The one sentence summary
You can develop critical thinking habits to recognise and combat the pervasive false information that deceives individuals and harms society.
Can’t be bothered to read it? Too much screen time lately? Listen to the 5-minute podcast in two parts.
WHAT THE BOOK SAYS
- Bullshit is the foundation of contaminated thinking and bad decisions that leads to health consequences, financial losses, legal consequences, broken relationships, and wasted time and resources.
- No matter how smart we believe ourselves to be, we’re all susceptible to bullshit, and we all engage in it. While we may brush it off as harmless marketing and sales speak or as humorous, embellished claims, it’s actually very dangerous and insidious.
- The author offers a Bullshit Flies Index to classify 3 different types:
1 fly: Harmless. Innocuous, mildly offensive, unlikely to cause harm. eg. Making up the weather
2 flies: Bad. Harmful potential by failing to conform to standards of moral conduct, unpleasant, unwelcome. eg. Making up numbers
3 flies: Dangerous. Able and likely to cause harm, injury, or problems with adverse consequences. eg. Lethal advice
- Bullibility is a combination of bull and gullible. This is the degree to which an individual is blind to bullshit – accepting it as fact and failing to infer that the bullshitter has no regard for the truth. Versions of this include personal (who we are), contextual (the situations we face), cognitive (how we think), emotional (how we feel), and motivational (preference for bullshit over truth and facts).
- Reasons for the prevalence of bullshit include an obligation to provide an opinion, social expectations to know everything, the desire for attention, fame or wealth, the need to belong, and the ease of passing it on.
- Tactics of the bullshit artist include completely disregarding all evidence that disproves the claim, focusing attention on unreliable anecdotal evidence that supports the claim, pseudo-profundity, exaggerating levels of credibility, unsubstantiated character building and assassination, and appeal to interpersonal relationships.
WHAT’S GOOD ABOUT IT
- Common sense is not enough to combat bullshit. It requires critical thinking – a learned process of deliberation, fact-finding and self-reflection used to comprehend and appropriately evaluate information in order to decide what to believe or what to do. Vital components of this approach are an attitude of scepticism and a practice of questioning.
- When confronted with potential bullshit, clarify the claim, assess the individual communicator and evaluate the claim and the evidence, and assess your own biases. The knack is to play Devil’s Advocate by asking disconfirmatory questions.
- Inquisitive truth seekers refrain from intellectual dishonesty by bravely and actively seeking the most accurate and valid knowledge.

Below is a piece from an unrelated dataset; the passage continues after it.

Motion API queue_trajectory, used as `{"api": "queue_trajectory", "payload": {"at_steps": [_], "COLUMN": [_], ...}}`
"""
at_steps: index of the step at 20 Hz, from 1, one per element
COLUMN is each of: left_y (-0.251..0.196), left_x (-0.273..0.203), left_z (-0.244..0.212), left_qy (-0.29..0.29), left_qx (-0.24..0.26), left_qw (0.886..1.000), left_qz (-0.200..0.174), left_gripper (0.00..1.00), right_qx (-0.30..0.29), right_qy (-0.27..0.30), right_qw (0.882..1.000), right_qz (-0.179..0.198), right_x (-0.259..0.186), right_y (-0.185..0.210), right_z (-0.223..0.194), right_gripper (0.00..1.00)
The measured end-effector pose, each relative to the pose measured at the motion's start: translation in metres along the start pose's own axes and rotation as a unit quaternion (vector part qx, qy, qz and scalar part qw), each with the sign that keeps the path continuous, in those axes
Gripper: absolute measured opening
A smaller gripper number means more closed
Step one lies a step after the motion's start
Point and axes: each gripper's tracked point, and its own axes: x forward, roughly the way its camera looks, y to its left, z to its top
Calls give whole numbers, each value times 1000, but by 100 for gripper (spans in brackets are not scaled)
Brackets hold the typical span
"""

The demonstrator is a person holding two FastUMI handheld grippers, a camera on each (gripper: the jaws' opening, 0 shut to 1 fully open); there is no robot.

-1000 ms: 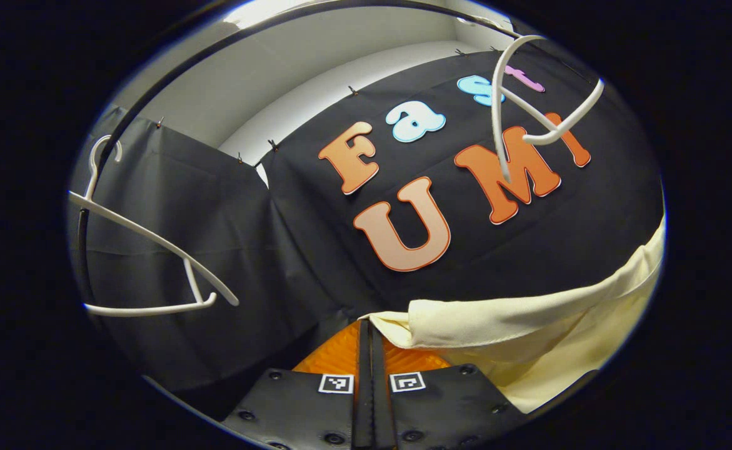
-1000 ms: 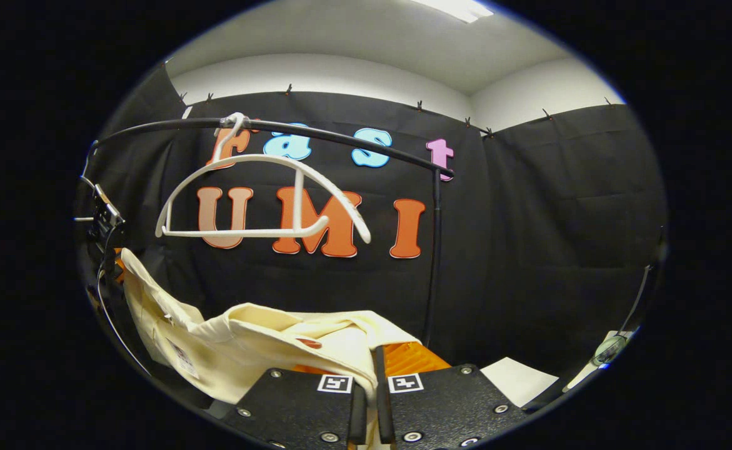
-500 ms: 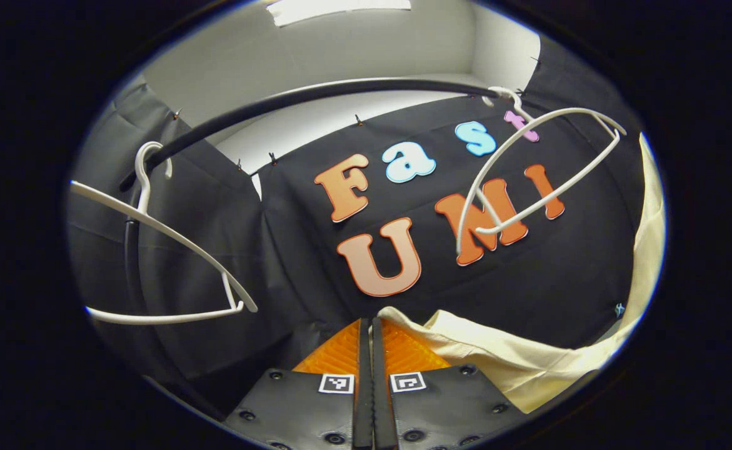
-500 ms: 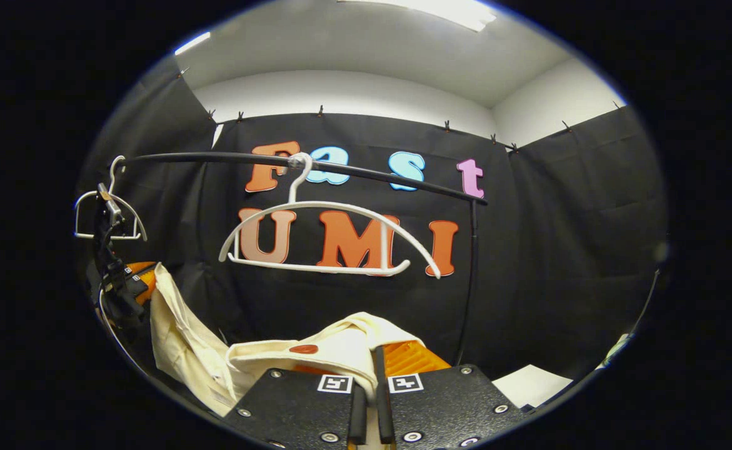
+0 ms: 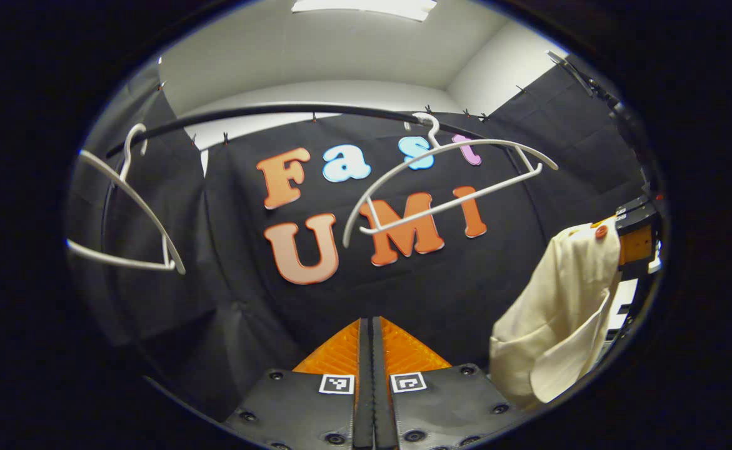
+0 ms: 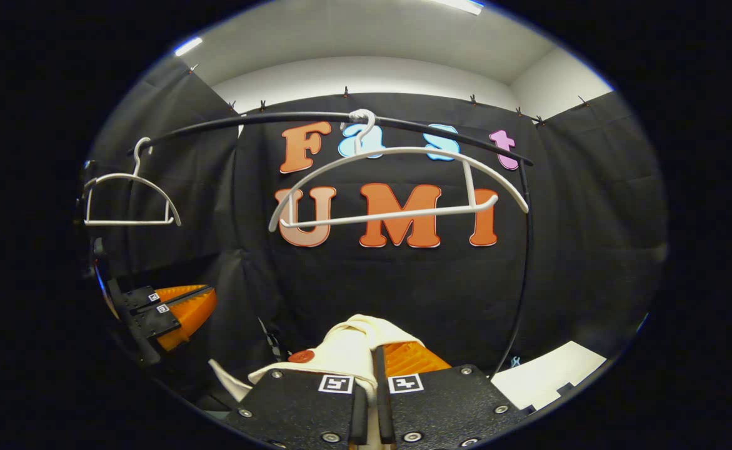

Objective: Grasp the clothes on the hanger with both hands and then place them into the laundry hamper below.

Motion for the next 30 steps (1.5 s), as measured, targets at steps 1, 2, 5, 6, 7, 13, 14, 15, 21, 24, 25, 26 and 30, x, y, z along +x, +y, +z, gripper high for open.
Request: {"api": "queue_trajectory", "payload": {"at_steps": [1, 2, 5, 6, 7, 13, 14, 15, 21, 24, 25, 26, 30], "left_y": [-12, -23, -40, -41, -42, -50, -49, -51, -49, -46, -45, -44, -40], "left_x": [-6, -12, -22, -22, -22, -24, -22, -18, -25, -31, -31, -31, -34], "left_z": [-17, -30, -66, -77, -86, -120, -123, -122, -154, -162, -165, -167, -178], "left_qy": [18, 33, 69, 79, 90, 138, 141, 145, 179, 191, 194, 196, 213], "left_qx": [-35, -65, -109, -115, -121, -152, -154, -155, -171, -178, -178, -178, -184], "left_qw": [999, 996, 990, 988, 987, 977, 976, 976, 968, 964, 964, 963, 959], "left_qz": [-23, -42, -62, -62, -61, -55, -54, -52, -46, -43, -41, -41, -37], "left_gripper": [8, 8, 7, 7, 8, 14, 14, 14, 16, 16, 16, 16, 23], "right_qx": [10, 20, 39, 44, 48, 67, 66, 63, 45, 55, 59, 61, 66], "right_qy": [13, 29, 76, 93, 109, 199, 210, 219, 304, 349, 352, 359, 377], "right_qw": [1000, 999, 996, 994, 992, 977, 974, 972, 951, 935, 933, 931, 923], "right_qz": [-2, -4, -25, -31, -34, -48, -49, -50, -46, -36, -34, -35, -37], "right_x": [3, 7, 13, 8, 7, 0, -2, -3, -13, -28, -28, -30, -38], "right_y": [-1, -6, -17, -17, -19, -14, -15, -15, -7, 7, 10, 10, 11], "right_z": [-14, -32, -83, -99, -115, -195, -207, -216, -291, -333, -342, -349, -363], "right_gripper": [6, 6, 6, 6, 6, 6, 6, 7, 15, 18, 23, 26, 55]}}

- Intellectual humility involves recognising that our knowledge is limited and that our beliefs might be wrong.
- Rules for calling bullshit:
- Don’t call bullshit unless you are sure it is bullshit.
- Be considerate. Consider the possibility that you are the one who is confused.
- If the bullshitter doesn’t self-correct, attack the claim not the person.
- Permit the bullshitter to restate their claim or reduce their bullshit.
- When you find yourself guilty of bullshitting, admit it.
- Be prepared to offer evidence-based reasoning yourself.
WHAT YOU HAVE TO WATCH
- Not much. This is a great blend of insight and evidence on the topic.